> [Task directions]:
Below this line is a listing that includes pictures. Copy exactly, and only, the lines from the one containing "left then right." through the one containing "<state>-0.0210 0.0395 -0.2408"; the pictures do not go in the copy.

> [Supplied material]:
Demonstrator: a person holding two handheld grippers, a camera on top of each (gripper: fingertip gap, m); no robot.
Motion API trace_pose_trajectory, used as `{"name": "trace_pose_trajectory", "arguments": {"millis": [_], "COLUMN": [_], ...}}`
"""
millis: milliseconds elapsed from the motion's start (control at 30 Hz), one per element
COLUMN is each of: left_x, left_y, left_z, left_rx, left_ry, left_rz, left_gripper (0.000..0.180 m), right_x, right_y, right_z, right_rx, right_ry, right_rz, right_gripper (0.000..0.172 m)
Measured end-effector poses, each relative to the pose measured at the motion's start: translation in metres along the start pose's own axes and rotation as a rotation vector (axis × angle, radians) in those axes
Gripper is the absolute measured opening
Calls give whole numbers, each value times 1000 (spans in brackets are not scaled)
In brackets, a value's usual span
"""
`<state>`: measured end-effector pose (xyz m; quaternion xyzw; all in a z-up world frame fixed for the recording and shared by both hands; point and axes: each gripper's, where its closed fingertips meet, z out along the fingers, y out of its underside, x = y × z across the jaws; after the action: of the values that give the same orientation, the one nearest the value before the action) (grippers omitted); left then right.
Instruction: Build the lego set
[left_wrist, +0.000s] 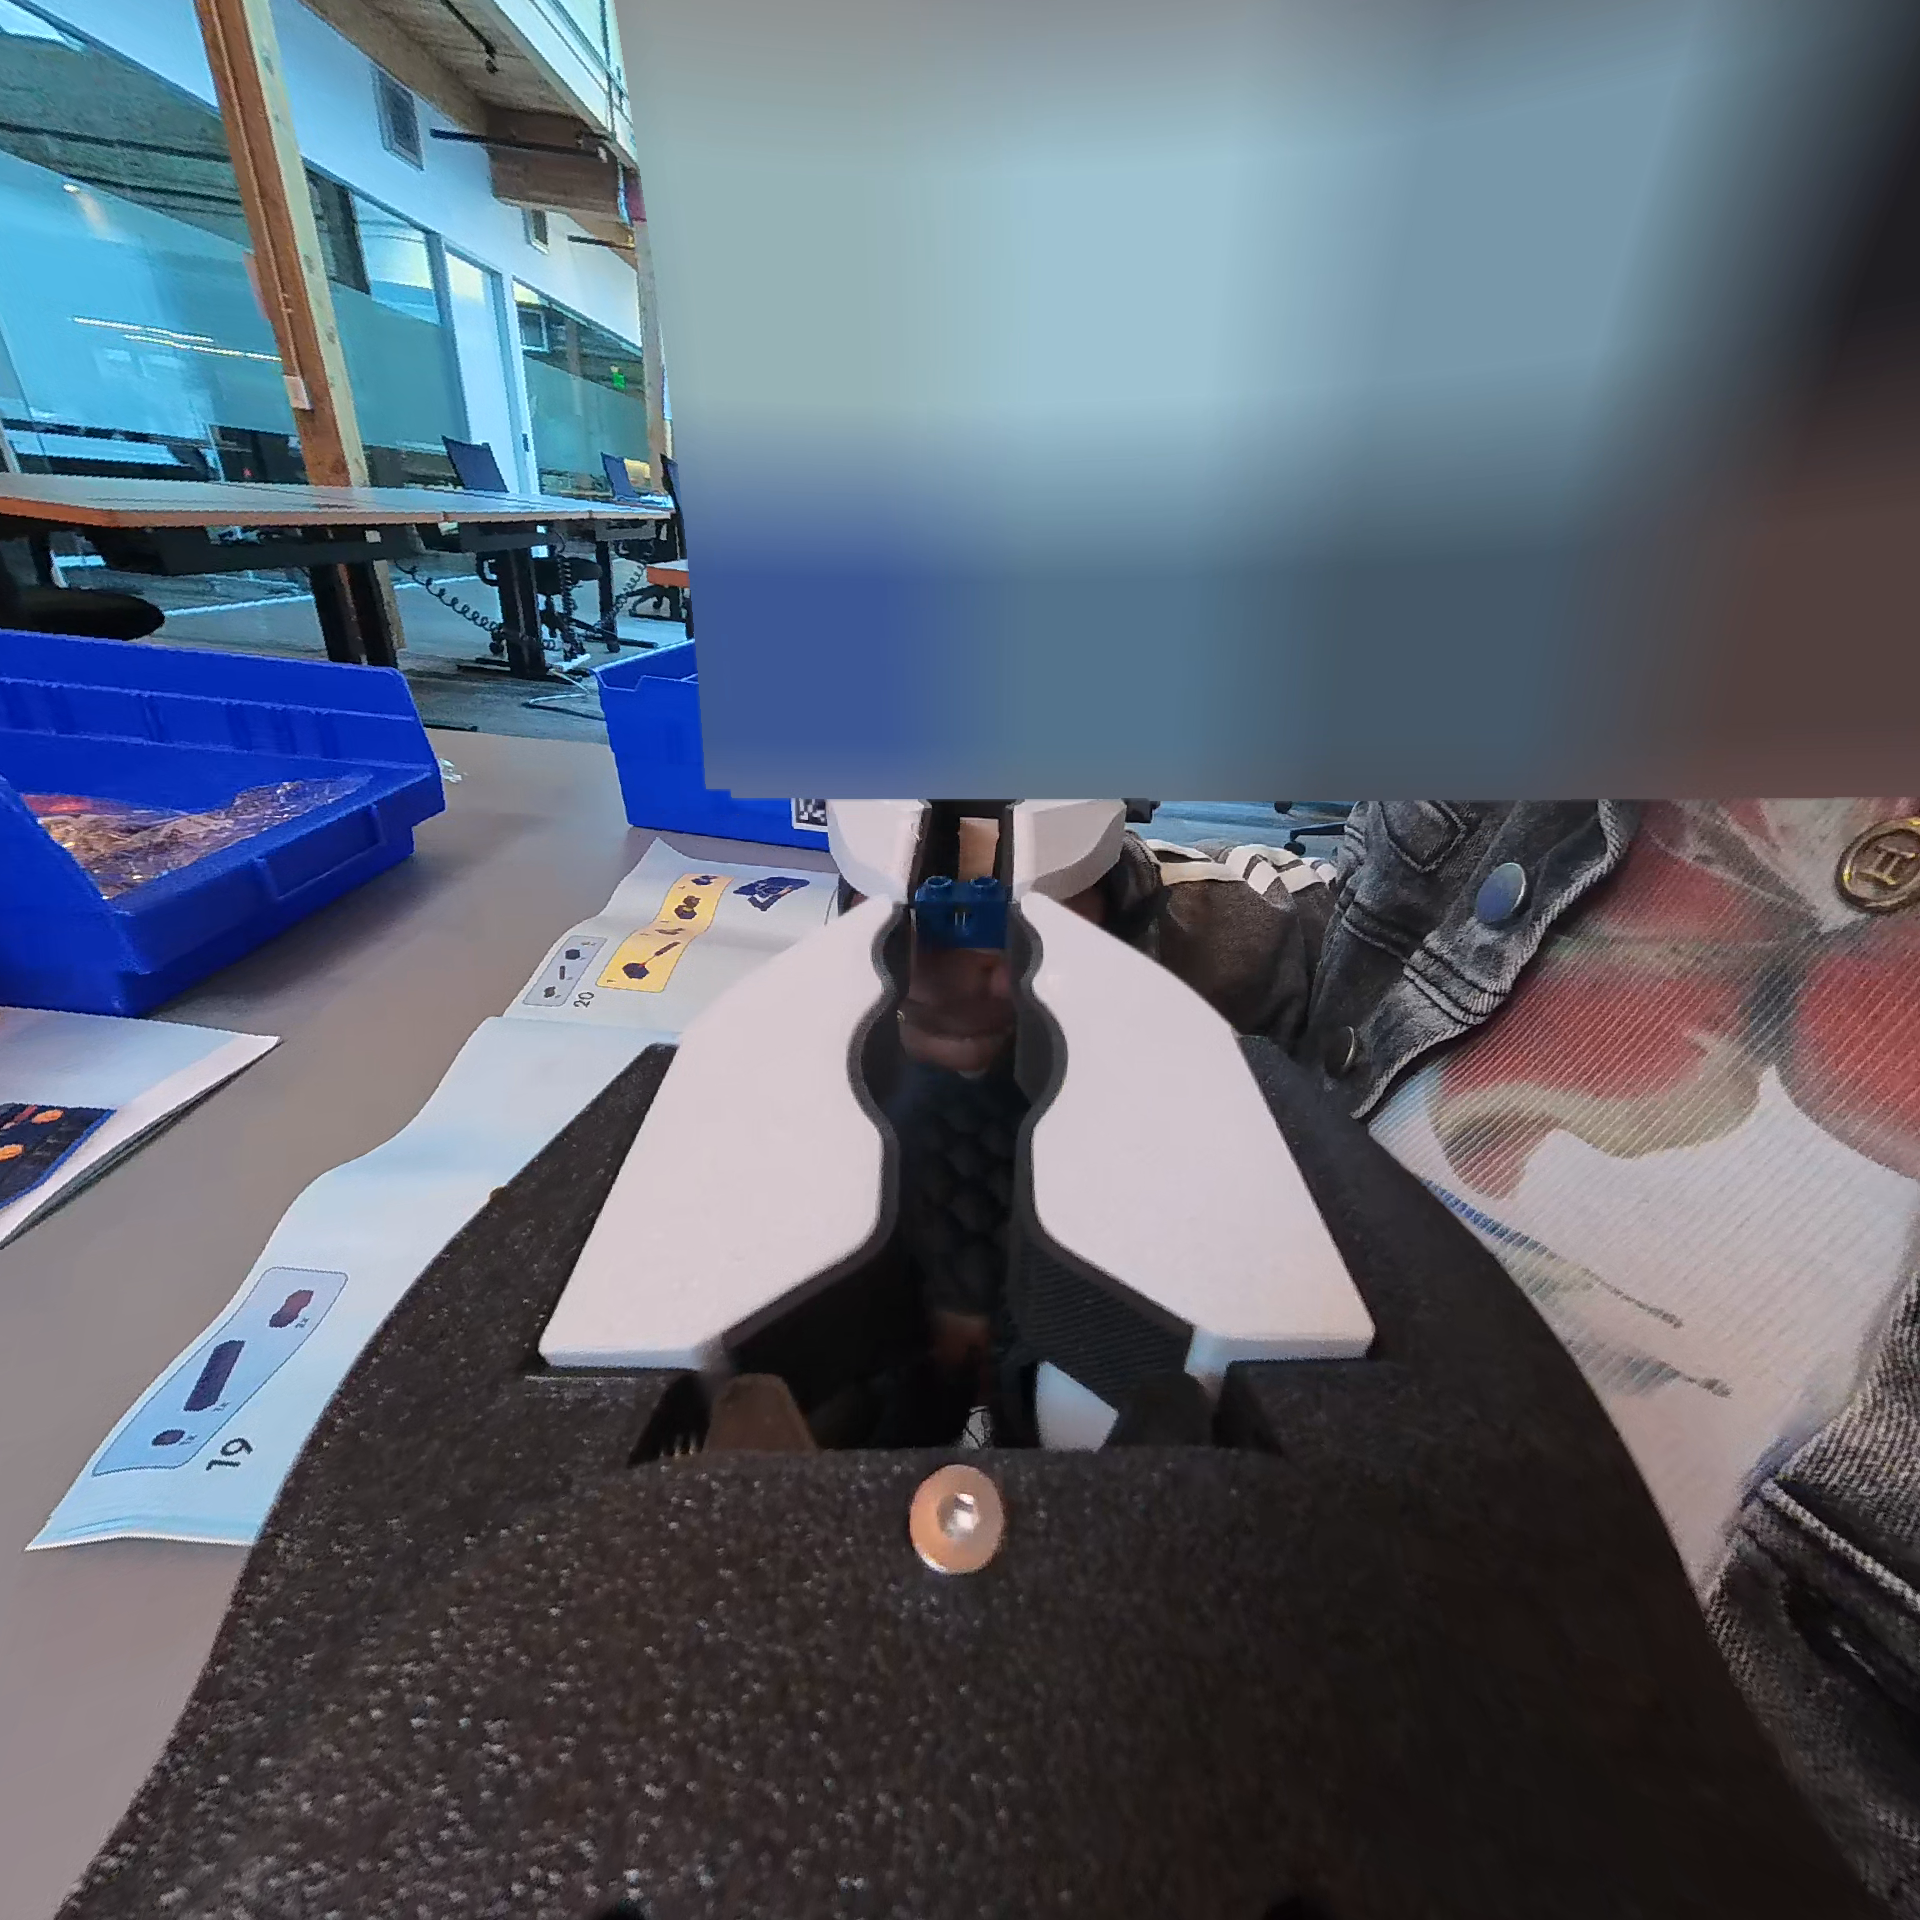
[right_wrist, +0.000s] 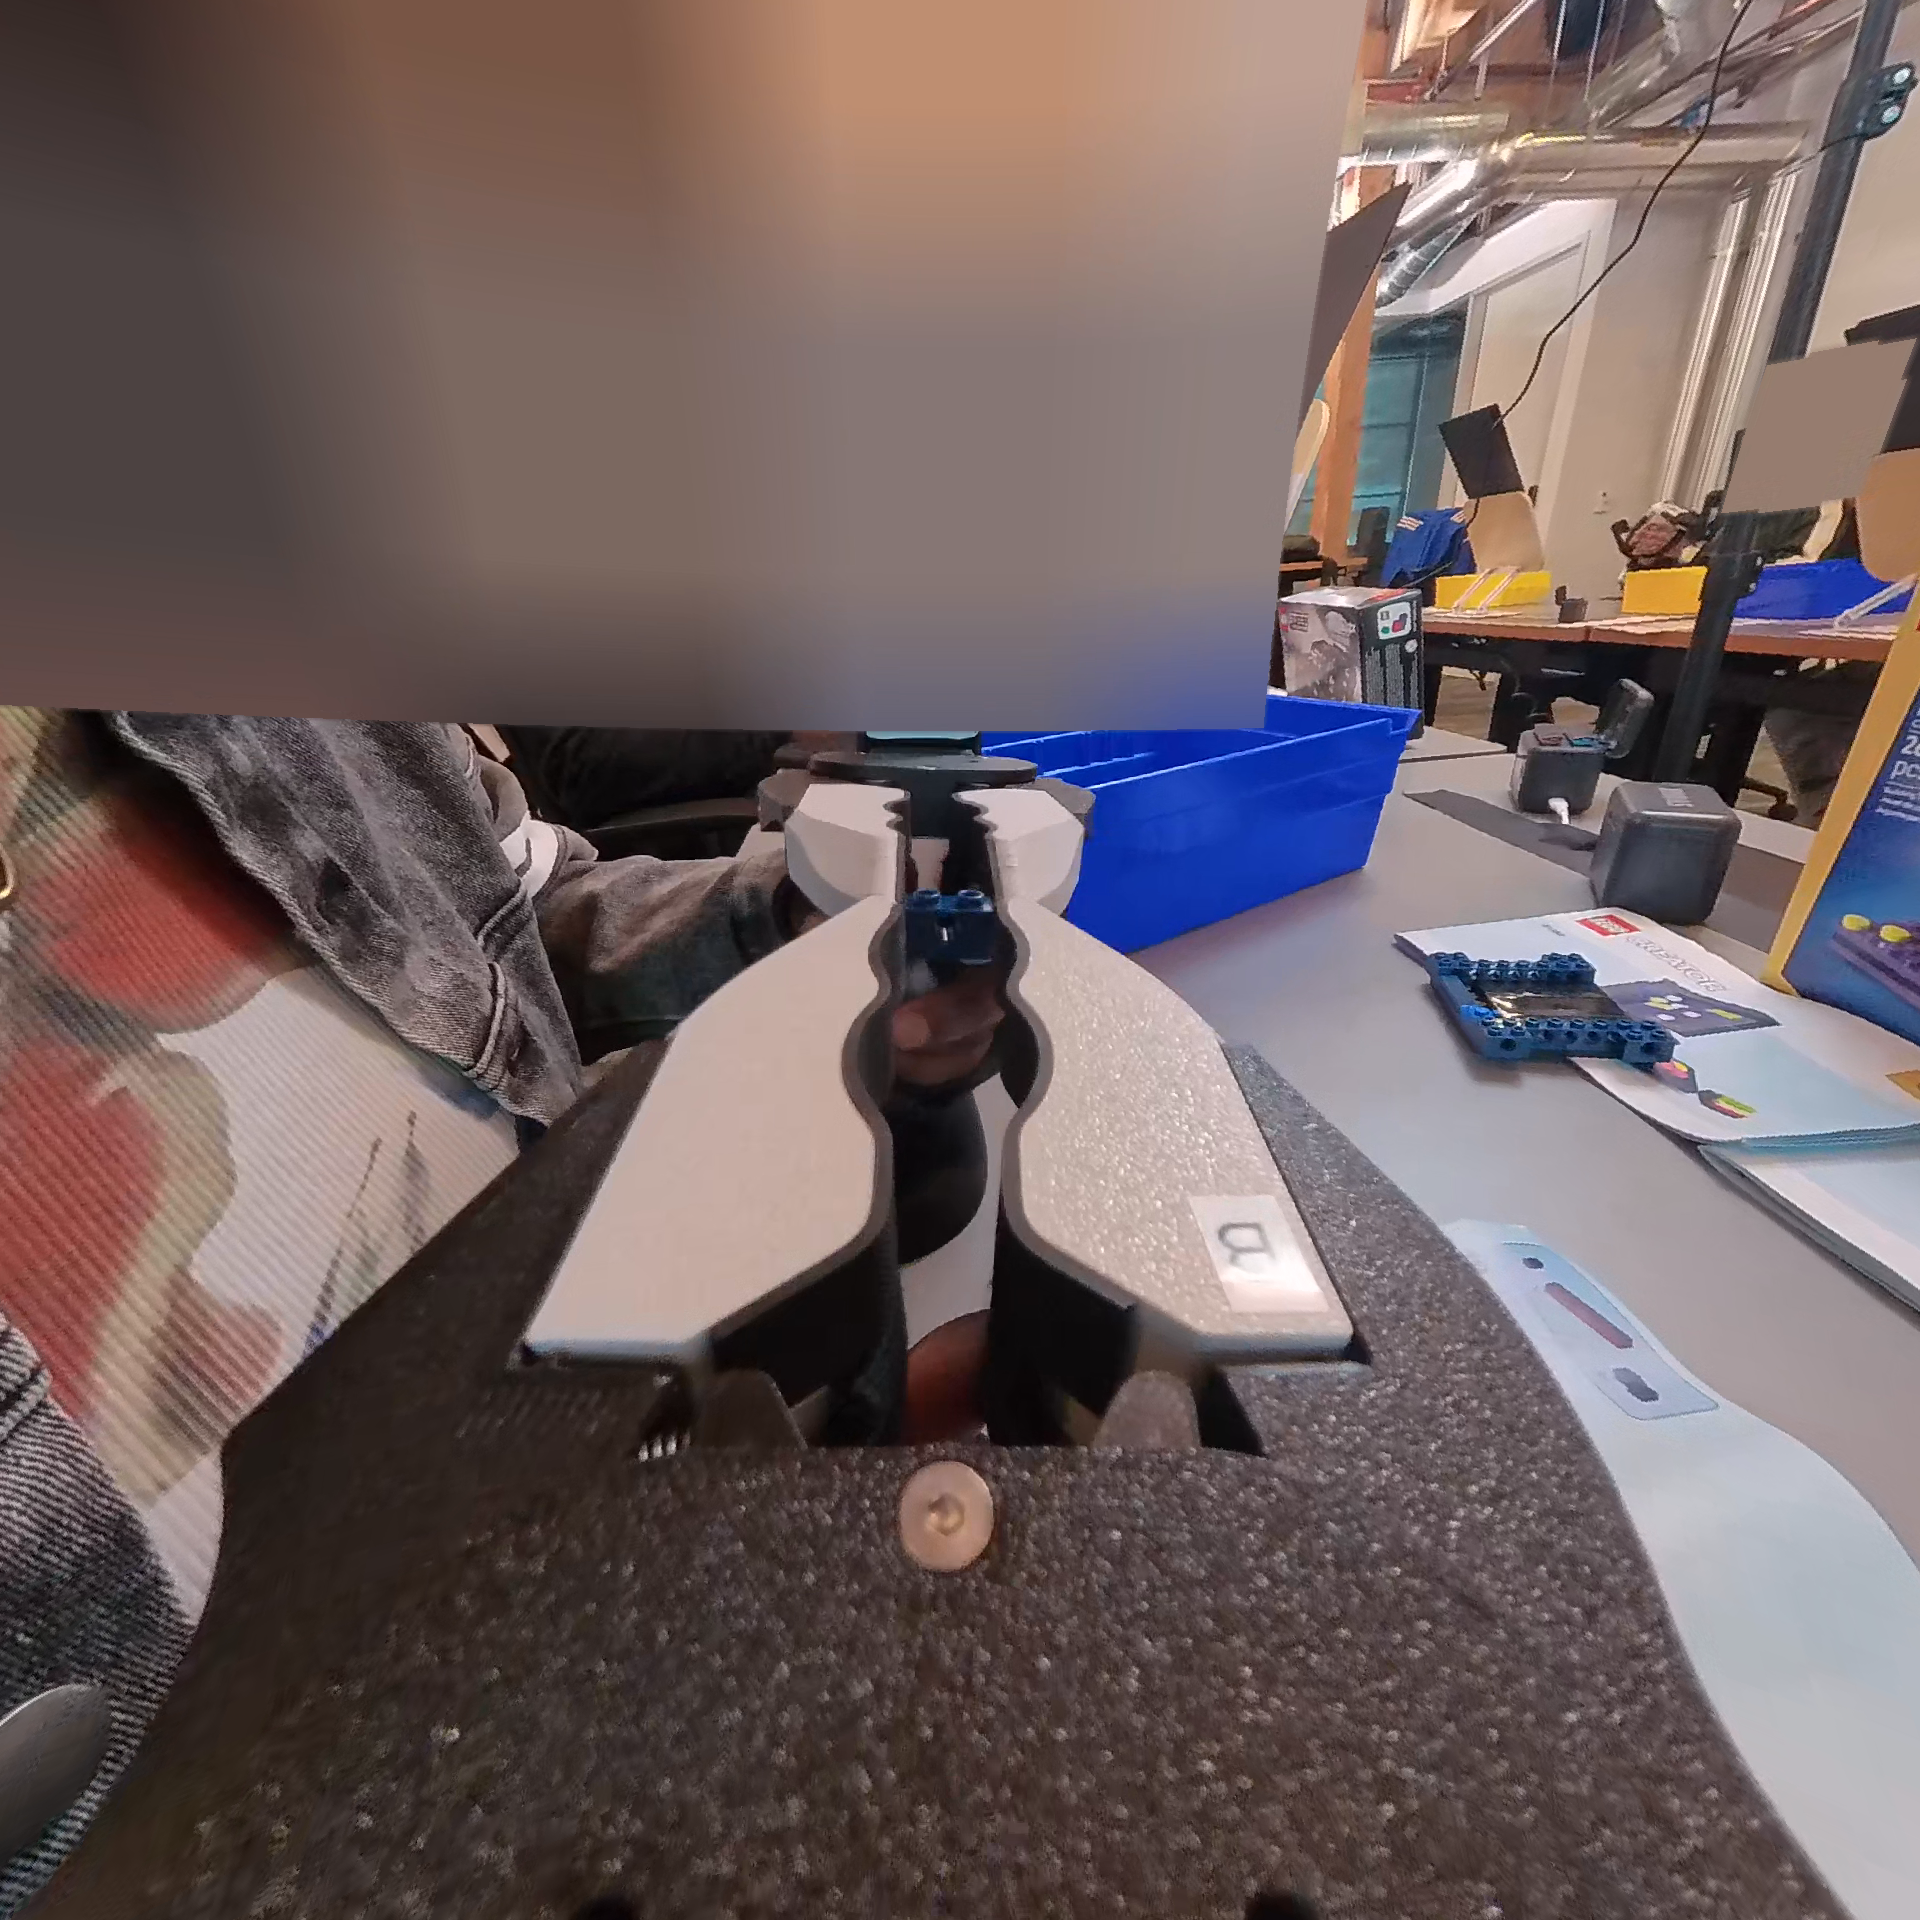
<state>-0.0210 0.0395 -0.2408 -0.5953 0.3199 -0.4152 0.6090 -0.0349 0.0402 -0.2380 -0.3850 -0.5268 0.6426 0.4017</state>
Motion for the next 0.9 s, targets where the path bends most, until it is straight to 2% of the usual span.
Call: {"name": "trace_pose_trajectory", "arguments": {"millis": [400,533,600,667,733,800,900], "left_x": [2,-2,-13,-21,-21,-20,-22], "left_y": [1,1,2,7,19,26,26], "left_z": [0,-2,-4,-6,-2,1,1], "left_rx": [-4,3,-6,-80,-178,-215,-220], "left_ry": [19,-21,-111,-201,-224,-230,-244], "left_rz": [3,49,132,279,399,448,460], "left_gripper": [16,16,15,15,15,15,15], "right_x": [-3,1,10,22,27,25,23], "right_y": [1,1,0,4,11,20,25], "right_z": [1,1,-1,-3,-2,2,4], "right_rx": [3,11,27,31,23,-14,-38], "right_ry": [-14,5,31,52,25,-22,-44], "right_rz": [10,40,121,271,448,589,654], "right_gripper": [15,15,18,22,25,26,22]}}
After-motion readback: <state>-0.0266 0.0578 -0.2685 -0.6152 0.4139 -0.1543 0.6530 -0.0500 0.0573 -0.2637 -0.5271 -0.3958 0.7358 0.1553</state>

> [Solution below]:
`<state>`: measured end-effector pose (xyz m; quaternion xyzw; all in a z-up world frame fixed for the recording and shared by both hands; point and axes: each gripper's, where its closed fingertips meet, z out along the fingers, y out of its underside, x = y × z across the jaws; after the action: of the values that give the same orientation, the one nearest the value before the action) (grippers omitted); left then right.
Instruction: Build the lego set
[left_wrist, +0.000s] 
[right_wrist, +0.000s] 
<state>-0.0210 0.0395 -0.2408 -0.5953 0.3199 -0.4152 0.6090 -0.0349 0.0402 -0.2380 -0.3850 -0.5268 0.6426 0.4017</state>

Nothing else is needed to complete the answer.